63. Participation of refugee women in programme management has occurred in several countries with positive results. In many other situations, however, it is difficult to draw refugee women into the process since there are relatively few staff in the organizations working with refugees who can establish a dialogue with them. The number of female staff, including in UNHCR, working with refugees remains dismal in most situations.

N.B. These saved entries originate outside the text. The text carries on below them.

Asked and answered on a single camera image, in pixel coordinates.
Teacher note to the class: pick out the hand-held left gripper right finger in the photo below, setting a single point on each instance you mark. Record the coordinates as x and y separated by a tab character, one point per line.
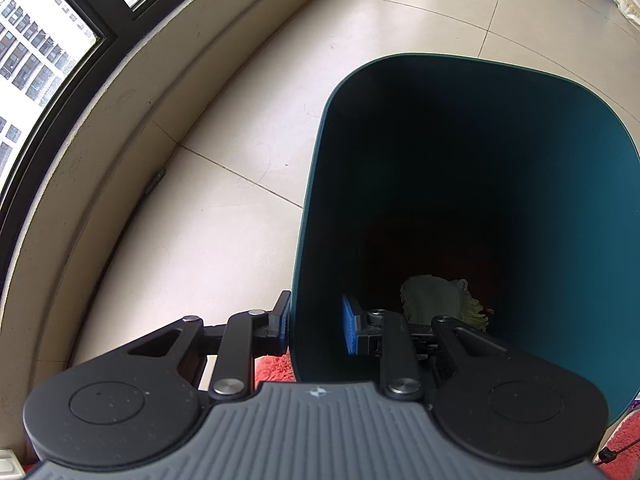
350	327

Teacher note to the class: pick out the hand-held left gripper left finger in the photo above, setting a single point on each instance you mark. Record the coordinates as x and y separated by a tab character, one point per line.
283	325

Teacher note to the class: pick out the dark teal trash bin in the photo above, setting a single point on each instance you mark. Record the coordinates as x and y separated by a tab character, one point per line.
575	185

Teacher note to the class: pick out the red fluffy mat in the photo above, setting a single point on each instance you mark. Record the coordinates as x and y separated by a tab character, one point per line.
272	370

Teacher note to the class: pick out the white plastic box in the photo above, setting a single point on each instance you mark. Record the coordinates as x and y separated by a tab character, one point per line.
10	465

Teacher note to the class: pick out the white plastic bag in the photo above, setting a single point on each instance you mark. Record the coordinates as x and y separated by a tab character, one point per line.
629	0

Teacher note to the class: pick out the black window frame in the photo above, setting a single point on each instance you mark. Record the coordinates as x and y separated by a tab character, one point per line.
112	22

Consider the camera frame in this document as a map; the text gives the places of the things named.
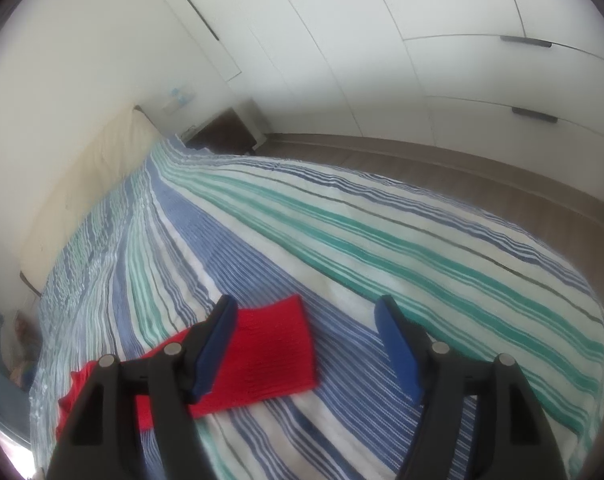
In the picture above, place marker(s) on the white wardrobe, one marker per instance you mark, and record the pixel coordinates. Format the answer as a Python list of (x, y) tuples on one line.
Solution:
[(381, 60)]

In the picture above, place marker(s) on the pale plastic bag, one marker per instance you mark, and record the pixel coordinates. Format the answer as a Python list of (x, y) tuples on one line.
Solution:
[(24, 340)]

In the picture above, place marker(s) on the white wall socket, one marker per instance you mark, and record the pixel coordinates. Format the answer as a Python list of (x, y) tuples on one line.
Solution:
[(179, 97)]

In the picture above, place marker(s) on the dark-topped nightstand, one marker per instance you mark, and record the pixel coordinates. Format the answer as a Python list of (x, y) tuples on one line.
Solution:
[(222, 127)]

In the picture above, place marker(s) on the red knit sweater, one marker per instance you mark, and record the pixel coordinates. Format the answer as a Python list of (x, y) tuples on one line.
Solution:
[(272, 350)]

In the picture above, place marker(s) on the striped blanket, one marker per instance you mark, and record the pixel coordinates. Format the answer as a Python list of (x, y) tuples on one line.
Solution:
[(332, 260)]

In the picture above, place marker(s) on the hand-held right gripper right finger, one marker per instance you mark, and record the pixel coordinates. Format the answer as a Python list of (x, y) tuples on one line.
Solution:
[(396, 345)]

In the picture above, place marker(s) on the cream padded headboard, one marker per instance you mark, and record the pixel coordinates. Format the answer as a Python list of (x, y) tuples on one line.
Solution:
[(82, 195)]

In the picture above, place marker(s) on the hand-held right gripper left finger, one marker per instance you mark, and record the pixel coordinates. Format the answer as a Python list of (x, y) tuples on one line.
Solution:
[(214, 350)]

64. Every effort should be made to encourage the full participation of refugee women in programme management. While such encouragement should respect, to the extent possible, existing cultural values, one should make a determined effort to find out what constitutes traditional women's roles in a particular society rather than making assumptions of what they are. As has been seen, the very survival of refugee women and their dependants is contingent upon their playing a much more active role in the management of programmes established for the refugee populations. In order to achieve this aim, it is also important that all those organizations working in the refugee programme significantly increase the presence of female staff, particularly in the field.
Conclusion
65. The ultimate goal of protection is to ensure that refugees can resume a normal life in a community, be it in the country of origin, asylum or resettlement. As achieving this goal presupposes the ultimate attainment of self-sufficiency by the refugee population, the international protection of refugee women requires a developmental approach in which they must be fully integrated. Their human resources must be developed and refugee women must be active partners in identifying and assessing needs, planning activities and implementing them. Such an approach does not require additional resources. On the contrary, only thus can scarce resources be used with maximum efficiency.

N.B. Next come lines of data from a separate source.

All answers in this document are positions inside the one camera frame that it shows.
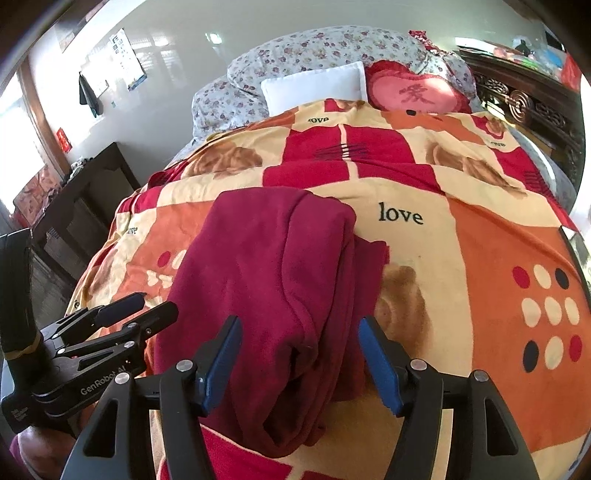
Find red heart-shaped cushion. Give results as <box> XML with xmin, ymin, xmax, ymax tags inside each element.
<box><xmin>366</xmin><ymin>59</ymin><xmax>472</xmax><ymax>114</ymax></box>

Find carved dark wooden headboard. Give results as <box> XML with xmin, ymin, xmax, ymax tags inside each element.
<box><xmin>457</xmin><ymin>46</ymin><xmax>587</xmax><ymax>185</ymax></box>

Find maroon fleece garment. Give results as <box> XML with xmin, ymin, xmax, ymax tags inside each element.
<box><xmin>152</xmin><ymin>188</ymin><xmax>391</xmax><ymax>460</ymax></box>

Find red frilled cloth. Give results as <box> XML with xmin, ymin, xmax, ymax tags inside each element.
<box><xmin>409</xmin><ymin>29</ymin><xmax>455</xmax><ymax>56</ymax></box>

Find pile of colourful clutter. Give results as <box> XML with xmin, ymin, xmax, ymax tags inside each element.
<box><xmin>494</xmin><ymin>28</ymin><xmax>583</xmax><ymax>90</ymax></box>

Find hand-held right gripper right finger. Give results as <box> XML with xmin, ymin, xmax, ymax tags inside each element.
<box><xmin>359</xmin><ymin>316</ymin><xmax>541</xmax><ymax>480</ymax></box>

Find dark hanging cloth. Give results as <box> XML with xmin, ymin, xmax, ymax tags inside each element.
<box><xmin>78</xmin><ymin>71</ymin><xmax>105</xmax><ymax>117</ymax></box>

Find red cardboard box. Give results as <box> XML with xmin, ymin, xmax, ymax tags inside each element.
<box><xmin>13</xmin><ymin>167</ymin><xmax>63</xmax><ymax>217</ymax></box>

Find dark wooden side table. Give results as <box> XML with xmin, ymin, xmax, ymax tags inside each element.
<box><xmin>28</xmin><ymin>142</ymin><xmax>141</xmax><ymax>282</ymax></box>

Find grey bed sheet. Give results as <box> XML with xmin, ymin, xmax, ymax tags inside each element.
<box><xmin>503</xmin><ymin>124</ymin><xmax>578</xmax><ymax>217</ymax></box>

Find wooden window frame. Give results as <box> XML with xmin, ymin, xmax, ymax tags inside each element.
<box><xmin>18</xmin><ymin>60</ymin><xmax>70</xmax><ymax>171</ymax></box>

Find orange and red printed blanket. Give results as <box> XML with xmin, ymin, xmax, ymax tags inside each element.
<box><xmin>69</xmin><ymin>98</ymin><xmax>591</xmax><ymax>480</ymax></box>

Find wall calendar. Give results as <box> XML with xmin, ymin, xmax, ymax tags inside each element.
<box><xmin>85</xmin><ymin>28</ymin><xmax>147</xmax><ymax>93</ymax></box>

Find floral grey pillows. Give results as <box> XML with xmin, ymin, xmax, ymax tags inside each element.
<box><xmin>191</xmin><ymin>25</ymin><xmax>476</xmax><ymax>141</ymax></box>

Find person's left hand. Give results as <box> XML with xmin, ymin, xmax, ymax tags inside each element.
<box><xmin>21</xmin><ymin>426</ymin><xmax>82</xmax><ymax>480</ymax></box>

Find white pillow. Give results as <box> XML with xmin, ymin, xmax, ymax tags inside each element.
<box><xmin>261</xmin><ymin>61</ymin><xmax>368</xmax><ymax>116</ymax></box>

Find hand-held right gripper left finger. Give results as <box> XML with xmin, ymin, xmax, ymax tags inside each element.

66. International protection of refugees also requires a human rights approach based upon equity, and refugee women should be informed about their rights as refugees and as women. In this, as in many other areas covered in this note, simple training tools can most effectively be used by UNHCR, governments and their implementing partners in educational and similar activities.
67. Extending international protection to all refugees, including refugee women, is a corporate endeavour involving the refugees themselves, governments, international, inter-governmental and non-governmental organizations as well as other implementing partners. Although many problems have to be addressed, if refugee women are to be protected, there is sufficient scope for achieving solutions through a persistent and concerted effort by the international community.
1 Executive Committee Conclusion No. 39 (XXXVI) on Refugee Women and International Protection.
2 Executive Committee Conclusion No. 60 (XXXX) on Refugee Women.
3 The report was prepared by Susan Forbes Martin and is entitled "Issues in Refugee and Displaced Women and Children".
4 United Nations General Assembly Resolution 34/180 of 18 December 1979.
5 Article 1, Convention on the Elimination of All Forms of Discrimination Against Women.
6 Executive Committee Conclusion No. 47 (XXXVIII) on Refugee Children.